- **WORK ITEM**
Reprint all of the data below exactly as shown and skip every image.

- **DATA EXTRACT**
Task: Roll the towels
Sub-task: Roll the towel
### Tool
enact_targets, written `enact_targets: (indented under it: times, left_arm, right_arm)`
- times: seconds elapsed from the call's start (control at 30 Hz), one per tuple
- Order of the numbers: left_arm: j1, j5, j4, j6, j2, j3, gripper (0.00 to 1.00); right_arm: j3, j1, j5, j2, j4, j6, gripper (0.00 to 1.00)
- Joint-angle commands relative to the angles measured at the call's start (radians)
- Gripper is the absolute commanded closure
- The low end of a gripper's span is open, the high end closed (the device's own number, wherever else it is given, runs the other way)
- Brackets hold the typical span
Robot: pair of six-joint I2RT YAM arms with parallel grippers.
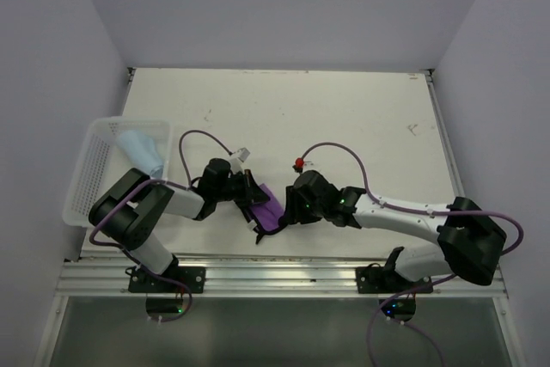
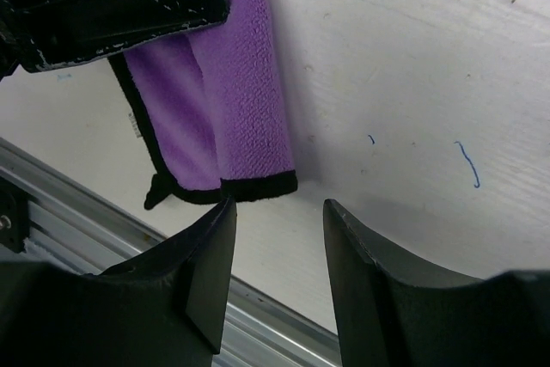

- **RESPONSE AREA**
Task: Roll the towels
Sub-task: Roll the towel
### Tool
enact_targets, written `enact_targets: (indented under it: times, left_arm, right_arm)`
- times: seconds elapsed from the call's start (control at 30 Hz), one per tuple
- Order of the numbers: left_arm: j1, j5, j4, j6, j2, j3, gripper (0.00 to 1.00); right_arm: j3, j1, j5, j2, j4, j6, gripper (0.00 to 1.00)
- Joint-angle commands relative to the angles measured at the call's start (radians)
- Gripper is the absolute commanded closure
- The low end of a gripper's span is open, the high end closed (the device's own number, wherever else it is given, runs the other way)
- Brackets hold the typical span
Robot: pair of six-joint I2RT YAM arms with parallel grippers.

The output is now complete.